多层感知器#
在这个例子中,我们将通过实现一个简单的多层感知器来分类MNIST,学习如何使用mlx.nn。
作为第一步,导入我们需要的MLX包:
import mlx.core as mx
import mlx.nn as nn
import mlx.optimizers as optim
import numpy as np
模型被定义为继承自mlx.nn.Module的MLP类。我们遵循标准习惯来创建一个新模块:
定义一个
__init__,在其中设置参数和/或子模块。有关mlx.nn.Module如何注册参数的更多信息,请参阅Module类文档。定义一个
__call__,在其中实现计算。
class MLP(nn.Module):
def __init__(
self, num_layers: int, input_dim: int, hidden_dim: int, output_dim: int
):
super().__init__()
layer_sizes = [input_dim] + [hidden_dim] * num_layers + [output_dim]
self.layers = [
nn.Linear(idim, odim)
for idim, odim in zip(layer_sizes[:-1], layer_sizes[1:])
]
def __call__(self, x):
for l in self.layers[:-1]:
x = mx.maximum(l(x), 0.0)
return self.layers[-1](x)
我们定义了损失函数,该函数取每个样本交叉熵损失的平均值。mlx.nn.losses子包中实现了一些常用的损失函数。
def loss_fn(model, X, y):
return mx.mean(nn.losses.cross_entropy(model(X), y))
我们还需要一个函数来计算模型在验证集上的准确性:
def eval_fn(model, X, y):
return mx.mean(mx.argmax(model(X), axis=1) == y)
接下来,设置问题参数并加载数据。要加载数据,您需要我们的
mnist数据加载器,我们将导入为mnist。
num_layers = 2
hidden_dim = 32
num_classes = 10
batch_size = 256
num_epochs = 10
learning_rate = 1e-1
# Load the data
import mnist
train_images, train_labels, test_images, test_labels = map(
mx.array, mnist.mnist()
)
由于我们使用的是SGD,我们需要一个迭代器来打乱并构建训练集中的小批量样本:
def batch_iterate(batch_size, X, y):
perm = mx.array(np.random.permutation(y.size))
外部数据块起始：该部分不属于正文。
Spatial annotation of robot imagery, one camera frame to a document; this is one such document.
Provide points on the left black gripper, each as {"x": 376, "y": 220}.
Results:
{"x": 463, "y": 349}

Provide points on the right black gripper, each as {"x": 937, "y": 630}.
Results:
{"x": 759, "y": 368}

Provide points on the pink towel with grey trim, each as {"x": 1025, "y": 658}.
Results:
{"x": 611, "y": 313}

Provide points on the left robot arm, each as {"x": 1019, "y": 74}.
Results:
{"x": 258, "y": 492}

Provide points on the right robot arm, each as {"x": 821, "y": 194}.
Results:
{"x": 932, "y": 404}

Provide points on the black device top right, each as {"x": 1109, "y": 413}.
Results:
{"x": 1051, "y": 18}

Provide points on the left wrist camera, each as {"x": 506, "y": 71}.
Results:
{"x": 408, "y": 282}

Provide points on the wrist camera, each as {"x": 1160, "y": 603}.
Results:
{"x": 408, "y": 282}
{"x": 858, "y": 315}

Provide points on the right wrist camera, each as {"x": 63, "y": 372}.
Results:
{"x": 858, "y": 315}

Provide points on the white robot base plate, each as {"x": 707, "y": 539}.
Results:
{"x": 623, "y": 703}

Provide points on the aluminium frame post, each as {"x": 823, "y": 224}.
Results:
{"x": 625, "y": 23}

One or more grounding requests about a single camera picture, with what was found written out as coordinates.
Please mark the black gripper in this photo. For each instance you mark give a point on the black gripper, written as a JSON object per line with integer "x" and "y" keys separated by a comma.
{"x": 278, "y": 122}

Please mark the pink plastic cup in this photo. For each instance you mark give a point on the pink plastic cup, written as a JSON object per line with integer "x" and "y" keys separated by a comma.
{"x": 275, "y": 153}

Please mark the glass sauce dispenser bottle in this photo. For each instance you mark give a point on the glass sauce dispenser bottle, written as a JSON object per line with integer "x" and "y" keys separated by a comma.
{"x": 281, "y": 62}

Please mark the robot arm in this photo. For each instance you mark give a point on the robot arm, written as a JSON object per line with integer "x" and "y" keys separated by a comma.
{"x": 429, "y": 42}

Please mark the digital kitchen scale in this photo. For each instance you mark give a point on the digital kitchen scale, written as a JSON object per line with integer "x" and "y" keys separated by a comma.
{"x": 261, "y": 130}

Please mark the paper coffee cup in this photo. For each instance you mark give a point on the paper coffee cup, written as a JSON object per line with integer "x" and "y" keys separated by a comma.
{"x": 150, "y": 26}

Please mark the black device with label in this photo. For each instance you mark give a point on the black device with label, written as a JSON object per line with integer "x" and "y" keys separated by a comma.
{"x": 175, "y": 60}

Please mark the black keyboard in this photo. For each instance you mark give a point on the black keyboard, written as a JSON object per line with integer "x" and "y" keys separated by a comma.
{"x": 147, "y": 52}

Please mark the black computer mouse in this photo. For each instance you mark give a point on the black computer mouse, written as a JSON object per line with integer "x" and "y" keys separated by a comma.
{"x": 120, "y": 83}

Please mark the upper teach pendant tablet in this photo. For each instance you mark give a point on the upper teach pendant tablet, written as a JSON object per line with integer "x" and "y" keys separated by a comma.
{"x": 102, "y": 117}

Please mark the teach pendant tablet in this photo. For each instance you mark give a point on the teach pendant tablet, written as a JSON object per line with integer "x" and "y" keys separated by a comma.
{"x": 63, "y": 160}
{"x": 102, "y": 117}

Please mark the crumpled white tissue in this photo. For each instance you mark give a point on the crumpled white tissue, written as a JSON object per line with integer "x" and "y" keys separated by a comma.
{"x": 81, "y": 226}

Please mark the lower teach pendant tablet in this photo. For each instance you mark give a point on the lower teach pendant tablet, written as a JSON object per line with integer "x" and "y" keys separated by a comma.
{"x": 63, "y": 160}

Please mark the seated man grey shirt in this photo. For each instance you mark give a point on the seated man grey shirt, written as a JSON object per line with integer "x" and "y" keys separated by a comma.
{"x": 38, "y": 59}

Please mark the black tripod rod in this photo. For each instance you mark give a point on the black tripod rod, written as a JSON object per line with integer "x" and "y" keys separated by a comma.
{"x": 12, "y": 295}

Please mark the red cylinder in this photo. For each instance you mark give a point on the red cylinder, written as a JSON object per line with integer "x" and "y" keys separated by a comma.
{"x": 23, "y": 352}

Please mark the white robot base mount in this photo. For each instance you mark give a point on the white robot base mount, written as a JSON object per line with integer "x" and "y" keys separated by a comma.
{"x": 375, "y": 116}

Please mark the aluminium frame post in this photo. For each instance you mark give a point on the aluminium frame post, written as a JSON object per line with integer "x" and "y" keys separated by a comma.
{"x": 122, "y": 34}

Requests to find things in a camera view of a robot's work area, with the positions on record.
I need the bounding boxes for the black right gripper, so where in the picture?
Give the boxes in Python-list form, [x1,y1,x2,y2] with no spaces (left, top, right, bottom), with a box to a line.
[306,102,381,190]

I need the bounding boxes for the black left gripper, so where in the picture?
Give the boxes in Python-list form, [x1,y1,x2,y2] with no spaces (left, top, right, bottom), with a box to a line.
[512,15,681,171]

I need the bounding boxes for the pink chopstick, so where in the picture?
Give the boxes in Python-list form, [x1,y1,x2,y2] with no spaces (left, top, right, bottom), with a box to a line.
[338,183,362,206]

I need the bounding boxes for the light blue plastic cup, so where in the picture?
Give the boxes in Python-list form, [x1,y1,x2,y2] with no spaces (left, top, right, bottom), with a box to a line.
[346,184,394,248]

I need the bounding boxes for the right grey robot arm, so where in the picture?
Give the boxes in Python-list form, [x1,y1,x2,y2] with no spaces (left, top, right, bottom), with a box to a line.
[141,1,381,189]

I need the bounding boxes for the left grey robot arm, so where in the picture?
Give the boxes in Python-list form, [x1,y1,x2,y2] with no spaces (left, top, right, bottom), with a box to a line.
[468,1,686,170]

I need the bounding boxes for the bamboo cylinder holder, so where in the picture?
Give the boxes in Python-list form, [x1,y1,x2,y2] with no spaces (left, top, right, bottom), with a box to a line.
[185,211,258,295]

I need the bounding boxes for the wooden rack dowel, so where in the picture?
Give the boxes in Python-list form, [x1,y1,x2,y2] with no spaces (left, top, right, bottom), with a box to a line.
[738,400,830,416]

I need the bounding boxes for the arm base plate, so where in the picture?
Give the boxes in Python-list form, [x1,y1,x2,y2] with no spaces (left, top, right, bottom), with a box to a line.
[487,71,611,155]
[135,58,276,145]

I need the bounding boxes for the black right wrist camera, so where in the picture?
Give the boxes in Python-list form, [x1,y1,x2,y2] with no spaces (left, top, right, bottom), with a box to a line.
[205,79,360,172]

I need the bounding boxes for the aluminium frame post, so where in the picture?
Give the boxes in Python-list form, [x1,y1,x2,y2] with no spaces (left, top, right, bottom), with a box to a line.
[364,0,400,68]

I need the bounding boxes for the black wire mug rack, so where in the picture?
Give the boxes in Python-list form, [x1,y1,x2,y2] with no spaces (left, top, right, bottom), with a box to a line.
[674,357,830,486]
for s in range(0, y.size, batch_size):
ids = perm[s : s + batch_size]
yield X[ids], y[ids]
最后,我们通过实例化模型、mlx.optimizers.SGD 优化器并运行训练循环来将所有内容整合在一起:
# Load the model
model = MLP(num_layers, train_images.shape[-1], hidden_dim, num_classes)
mx.eval(model.parameters())
# Get a function which gives the loss and gradient of the
# loss with respect to the model's trainable parameters
loss_and_grad_fn = nn.value_and_grad(model, loss_fn)
# Instantiate the optimizer
optimizer = optim.SGD(learning_rate=learning_rate)
for e in range(num_epochs):
for X, y in batch_iterate(batch_size, train_images, train_labels):
loss, grads = loss_and_grad_fn(model, X, y)
# Update the optimizer state and model parameters
# in a single call
optimizer.update(model, grads)
# Force a graph evaluation
mx.eval(model.parameters(), optimizer.state)
accuracy = eval_fn(model, test_images, test_labels)
print(f"Epoch {e}: Test accuracy {accuracy.item():.3f}")
注意
mlx.nn.value_and_grad() 函数是一个便捷函数,用于获取损失相对于模型可训练参数的梯度。这不应与 mlx.core.value_and_grad() 混淆。
模型应该在训练集上经过几次训练后达到不错的准确率(大约95%)。完整的示例可以在MLX GitHub仓库中找到。